**Task description**
From the entries below, retype only the lines from the one with "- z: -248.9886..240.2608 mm" through the one with "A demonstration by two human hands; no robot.", exactly as written.

Saved entries:
▽
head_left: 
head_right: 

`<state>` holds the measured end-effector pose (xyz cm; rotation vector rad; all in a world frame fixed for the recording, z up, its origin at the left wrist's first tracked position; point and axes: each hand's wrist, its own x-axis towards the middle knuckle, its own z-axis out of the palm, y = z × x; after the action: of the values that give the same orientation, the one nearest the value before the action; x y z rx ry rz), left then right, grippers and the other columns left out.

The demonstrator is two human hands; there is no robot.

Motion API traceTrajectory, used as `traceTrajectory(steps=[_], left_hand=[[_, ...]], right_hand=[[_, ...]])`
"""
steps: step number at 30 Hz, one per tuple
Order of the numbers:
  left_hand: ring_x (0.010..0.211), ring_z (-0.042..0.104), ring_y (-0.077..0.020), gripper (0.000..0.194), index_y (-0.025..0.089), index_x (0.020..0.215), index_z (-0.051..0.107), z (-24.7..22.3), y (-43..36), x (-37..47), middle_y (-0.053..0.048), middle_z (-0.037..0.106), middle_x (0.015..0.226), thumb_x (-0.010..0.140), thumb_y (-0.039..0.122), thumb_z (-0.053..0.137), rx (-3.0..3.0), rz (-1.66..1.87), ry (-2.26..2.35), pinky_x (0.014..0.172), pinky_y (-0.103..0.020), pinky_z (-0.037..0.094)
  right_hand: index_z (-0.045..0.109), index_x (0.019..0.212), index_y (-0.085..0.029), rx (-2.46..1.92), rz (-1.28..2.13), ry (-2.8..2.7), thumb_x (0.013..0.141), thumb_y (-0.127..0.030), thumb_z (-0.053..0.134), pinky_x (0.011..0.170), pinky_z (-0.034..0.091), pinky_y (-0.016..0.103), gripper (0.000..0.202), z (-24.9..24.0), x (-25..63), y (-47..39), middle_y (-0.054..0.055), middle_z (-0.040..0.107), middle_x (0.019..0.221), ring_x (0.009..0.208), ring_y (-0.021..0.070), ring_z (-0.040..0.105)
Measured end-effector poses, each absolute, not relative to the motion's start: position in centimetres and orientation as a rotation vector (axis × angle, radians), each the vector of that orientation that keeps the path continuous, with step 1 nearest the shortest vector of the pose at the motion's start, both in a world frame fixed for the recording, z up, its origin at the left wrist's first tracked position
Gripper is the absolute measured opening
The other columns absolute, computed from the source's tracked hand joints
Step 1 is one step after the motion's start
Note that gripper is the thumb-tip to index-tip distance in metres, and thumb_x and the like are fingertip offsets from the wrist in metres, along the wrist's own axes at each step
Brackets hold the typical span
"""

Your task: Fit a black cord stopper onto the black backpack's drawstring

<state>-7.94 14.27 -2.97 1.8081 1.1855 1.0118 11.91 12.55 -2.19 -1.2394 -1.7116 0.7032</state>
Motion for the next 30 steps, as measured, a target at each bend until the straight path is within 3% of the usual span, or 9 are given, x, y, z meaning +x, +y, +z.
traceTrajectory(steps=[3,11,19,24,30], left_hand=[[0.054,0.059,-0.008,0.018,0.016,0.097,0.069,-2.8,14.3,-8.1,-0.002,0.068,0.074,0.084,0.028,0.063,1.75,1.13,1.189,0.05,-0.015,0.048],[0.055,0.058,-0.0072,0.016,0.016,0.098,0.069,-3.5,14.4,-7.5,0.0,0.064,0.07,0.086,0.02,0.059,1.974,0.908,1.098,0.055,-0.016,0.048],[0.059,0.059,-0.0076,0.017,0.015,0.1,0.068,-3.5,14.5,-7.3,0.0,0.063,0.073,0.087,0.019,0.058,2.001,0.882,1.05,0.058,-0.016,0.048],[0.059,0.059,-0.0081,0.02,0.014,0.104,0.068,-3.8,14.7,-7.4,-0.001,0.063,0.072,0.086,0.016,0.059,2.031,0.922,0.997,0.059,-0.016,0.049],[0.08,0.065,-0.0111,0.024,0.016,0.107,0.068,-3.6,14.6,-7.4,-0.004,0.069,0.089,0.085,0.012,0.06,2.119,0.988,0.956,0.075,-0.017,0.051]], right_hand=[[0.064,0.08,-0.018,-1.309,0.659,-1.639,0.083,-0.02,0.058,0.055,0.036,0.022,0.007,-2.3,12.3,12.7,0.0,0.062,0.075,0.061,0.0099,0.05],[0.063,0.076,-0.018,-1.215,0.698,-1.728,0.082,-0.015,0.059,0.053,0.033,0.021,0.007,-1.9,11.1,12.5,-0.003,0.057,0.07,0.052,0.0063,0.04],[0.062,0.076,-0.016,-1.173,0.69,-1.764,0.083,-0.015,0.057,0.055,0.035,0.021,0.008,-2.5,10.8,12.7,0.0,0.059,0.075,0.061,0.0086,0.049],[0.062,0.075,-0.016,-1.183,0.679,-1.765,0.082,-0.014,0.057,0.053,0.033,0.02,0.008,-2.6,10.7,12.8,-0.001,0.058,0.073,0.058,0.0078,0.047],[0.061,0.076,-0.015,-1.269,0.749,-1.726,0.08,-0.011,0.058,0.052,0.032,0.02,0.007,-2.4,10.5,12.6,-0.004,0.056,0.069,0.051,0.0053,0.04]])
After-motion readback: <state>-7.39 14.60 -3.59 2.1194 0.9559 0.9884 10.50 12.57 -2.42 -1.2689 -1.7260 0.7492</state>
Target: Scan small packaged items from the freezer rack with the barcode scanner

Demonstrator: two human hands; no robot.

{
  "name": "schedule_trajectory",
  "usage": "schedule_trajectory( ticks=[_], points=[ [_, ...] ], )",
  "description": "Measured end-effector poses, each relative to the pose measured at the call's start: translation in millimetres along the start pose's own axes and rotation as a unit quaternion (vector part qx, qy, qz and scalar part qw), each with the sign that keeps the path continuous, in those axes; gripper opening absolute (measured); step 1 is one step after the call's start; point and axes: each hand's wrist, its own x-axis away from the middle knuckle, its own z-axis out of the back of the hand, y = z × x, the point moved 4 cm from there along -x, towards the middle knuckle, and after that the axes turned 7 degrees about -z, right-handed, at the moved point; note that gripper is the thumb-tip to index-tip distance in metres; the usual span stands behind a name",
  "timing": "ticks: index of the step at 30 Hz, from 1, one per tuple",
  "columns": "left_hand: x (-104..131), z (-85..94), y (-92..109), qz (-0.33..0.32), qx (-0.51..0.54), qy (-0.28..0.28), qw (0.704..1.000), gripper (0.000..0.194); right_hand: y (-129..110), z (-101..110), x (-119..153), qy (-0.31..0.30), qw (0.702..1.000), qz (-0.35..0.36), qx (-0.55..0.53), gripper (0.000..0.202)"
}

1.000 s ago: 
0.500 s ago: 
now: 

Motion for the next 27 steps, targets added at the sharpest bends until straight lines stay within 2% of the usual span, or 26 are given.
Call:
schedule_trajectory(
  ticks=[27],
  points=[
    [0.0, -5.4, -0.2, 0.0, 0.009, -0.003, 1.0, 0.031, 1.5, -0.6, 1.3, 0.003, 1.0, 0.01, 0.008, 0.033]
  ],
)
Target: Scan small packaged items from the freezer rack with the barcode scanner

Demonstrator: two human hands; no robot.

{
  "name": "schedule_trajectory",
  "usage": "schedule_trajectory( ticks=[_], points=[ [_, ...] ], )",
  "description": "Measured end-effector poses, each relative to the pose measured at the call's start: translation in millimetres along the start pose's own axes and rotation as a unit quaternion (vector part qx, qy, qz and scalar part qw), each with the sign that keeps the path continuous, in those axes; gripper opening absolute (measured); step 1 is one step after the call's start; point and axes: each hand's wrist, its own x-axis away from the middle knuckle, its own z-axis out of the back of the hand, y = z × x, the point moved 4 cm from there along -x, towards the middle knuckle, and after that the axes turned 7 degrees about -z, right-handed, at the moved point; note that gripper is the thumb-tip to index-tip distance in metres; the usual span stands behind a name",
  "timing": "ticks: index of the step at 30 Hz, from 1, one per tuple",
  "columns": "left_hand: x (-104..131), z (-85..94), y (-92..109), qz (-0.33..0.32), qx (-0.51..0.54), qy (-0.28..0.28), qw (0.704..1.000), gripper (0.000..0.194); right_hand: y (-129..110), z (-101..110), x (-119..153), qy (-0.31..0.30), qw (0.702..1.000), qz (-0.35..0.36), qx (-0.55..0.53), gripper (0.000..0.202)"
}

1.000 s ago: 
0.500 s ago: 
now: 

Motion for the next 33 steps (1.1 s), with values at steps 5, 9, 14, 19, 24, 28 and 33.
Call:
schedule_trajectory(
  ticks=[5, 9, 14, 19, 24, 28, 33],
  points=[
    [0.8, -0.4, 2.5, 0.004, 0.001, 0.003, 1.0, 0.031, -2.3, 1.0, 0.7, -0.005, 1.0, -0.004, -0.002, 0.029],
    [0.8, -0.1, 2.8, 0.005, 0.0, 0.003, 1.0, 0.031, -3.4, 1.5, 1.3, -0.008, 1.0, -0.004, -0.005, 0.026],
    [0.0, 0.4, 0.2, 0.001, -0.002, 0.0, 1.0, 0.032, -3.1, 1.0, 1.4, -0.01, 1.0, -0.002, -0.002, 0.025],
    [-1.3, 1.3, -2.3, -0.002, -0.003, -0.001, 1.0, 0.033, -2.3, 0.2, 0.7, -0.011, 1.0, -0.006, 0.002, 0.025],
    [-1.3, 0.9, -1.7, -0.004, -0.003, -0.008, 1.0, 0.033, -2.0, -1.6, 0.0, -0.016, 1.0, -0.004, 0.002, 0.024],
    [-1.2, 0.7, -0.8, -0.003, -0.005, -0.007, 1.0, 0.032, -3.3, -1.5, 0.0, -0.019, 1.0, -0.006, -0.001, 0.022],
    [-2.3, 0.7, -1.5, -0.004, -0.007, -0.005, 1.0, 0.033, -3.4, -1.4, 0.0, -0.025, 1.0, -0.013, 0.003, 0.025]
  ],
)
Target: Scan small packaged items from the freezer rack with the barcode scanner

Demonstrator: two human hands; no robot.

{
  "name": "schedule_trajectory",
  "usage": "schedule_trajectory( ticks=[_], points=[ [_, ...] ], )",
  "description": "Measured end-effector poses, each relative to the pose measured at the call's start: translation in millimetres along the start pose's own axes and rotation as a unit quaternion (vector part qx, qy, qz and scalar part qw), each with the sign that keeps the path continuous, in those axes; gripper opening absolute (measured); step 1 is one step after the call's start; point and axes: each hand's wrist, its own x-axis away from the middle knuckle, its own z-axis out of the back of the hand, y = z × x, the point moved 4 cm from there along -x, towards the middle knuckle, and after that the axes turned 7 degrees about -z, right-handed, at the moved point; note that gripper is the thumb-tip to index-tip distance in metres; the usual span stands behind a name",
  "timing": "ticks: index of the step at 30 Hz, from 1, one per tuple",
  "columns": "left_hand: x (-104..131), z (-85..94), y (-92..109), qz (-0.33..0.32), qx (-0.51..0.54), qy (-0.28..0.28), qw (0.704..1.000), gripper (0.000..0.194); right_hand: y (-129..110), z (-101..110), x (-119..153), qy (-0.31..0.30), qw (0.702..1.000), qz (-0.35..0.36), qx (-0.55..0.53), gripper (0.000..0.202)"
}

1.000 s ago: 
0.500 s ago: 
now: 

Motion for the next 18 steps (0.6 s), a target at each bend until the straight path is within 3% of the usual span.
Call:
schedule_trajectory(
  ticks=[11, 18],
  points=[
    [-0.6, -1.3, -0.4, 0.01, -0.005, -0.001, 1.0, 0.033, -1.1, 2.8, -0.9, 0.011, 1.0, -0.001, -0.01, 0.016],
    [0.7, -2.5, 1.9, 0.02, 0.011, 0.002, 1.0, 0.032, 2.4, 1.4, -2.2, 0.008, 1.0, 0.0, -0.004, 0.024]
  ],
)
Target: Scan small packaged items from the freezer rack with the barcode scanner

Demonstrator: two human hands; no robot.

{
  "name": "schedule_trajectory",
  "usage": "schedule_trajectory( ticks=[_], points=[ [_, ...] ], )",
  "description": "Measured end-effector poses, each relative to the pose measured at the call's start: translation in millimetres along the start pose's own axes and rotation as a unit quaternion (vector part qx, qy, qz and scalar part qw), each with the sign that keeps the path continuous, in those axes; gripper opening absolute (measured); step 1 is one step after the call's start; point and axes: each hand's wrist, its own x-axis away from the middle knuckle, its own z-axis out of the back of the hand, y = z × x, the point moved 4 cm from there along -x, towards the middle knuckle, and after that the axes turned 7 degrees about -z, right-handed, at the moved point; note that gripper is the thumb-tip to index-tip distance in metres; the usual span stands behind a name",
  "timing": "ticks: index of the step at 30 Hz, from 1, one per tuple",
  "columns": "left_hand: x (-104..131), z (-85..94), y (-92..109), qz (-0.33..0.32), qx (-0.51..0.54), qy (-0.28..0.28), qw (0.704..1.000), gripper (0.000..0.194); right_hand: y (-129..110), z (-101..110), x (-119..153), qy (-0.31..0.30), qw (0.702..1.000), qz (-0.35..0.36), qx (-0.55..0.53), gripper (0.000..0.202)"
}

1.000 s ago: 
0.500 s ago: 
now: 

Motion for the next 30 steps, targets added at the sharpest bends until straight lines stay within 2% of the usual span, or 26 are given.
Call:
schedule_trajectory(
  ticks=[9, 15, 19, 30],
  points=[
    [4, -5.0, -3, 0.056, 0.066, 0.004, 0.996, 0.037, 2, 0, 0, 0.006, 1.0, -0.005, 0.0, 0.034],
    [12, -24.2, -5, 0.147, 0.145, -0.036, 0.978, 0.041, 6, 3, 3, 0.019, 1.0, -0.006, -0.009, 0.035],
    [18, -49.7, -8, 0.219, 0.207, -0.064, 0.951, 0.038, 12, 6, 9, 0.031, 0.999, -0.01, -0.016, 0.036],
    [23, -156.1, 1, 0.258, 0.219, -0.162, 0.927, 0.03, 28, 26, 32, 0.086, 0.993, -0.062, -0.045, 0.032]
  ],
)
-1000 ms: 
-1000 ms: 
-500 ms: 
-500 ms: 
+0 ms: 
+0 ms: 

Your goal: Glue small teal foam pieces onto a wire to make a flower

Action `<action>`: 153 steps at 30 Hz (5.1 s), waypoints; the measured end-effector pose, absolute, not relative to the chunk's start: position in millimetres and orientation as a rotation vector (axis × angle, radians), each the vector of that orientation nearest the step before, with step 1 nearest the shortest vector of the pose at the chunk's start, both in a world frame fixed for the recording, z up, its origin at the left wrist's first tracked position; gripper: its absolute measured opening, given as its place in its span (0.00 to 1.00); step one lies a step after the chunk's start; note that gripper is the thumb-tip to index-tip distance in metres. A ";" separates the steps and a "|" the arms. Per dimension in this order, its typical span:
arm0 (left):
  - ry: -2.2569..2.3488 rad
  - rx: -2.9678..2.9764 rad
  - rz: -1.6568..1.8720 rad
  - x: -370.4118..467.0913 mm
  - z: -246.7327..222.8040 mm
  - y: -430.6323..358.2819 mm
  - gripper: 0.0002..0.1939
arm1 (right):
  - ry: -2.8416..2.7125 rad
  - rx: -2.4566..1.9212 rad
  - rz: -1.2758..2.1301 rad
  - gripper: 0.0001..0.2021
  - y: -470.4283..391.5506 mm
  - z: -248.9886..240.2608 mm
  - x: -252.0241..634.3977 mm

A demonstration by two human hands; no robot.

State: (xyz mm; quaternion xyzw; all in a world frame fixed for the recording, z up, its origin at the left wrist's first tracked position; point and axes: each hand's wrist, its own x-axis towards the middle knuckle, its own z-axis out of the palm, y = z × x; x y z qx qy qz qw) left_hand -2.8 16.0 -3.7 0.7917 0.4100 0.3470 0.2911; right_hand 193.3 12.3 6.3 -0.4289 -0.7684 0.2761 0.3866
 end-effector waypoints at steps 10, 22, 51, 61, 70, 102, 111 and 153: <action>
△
**Response area**
  - z: -248.9886..240.2608 mm
  - x: -252.0241..634.3977 mm

A demonstration by two human hands; no robot.

Here the answer is complete.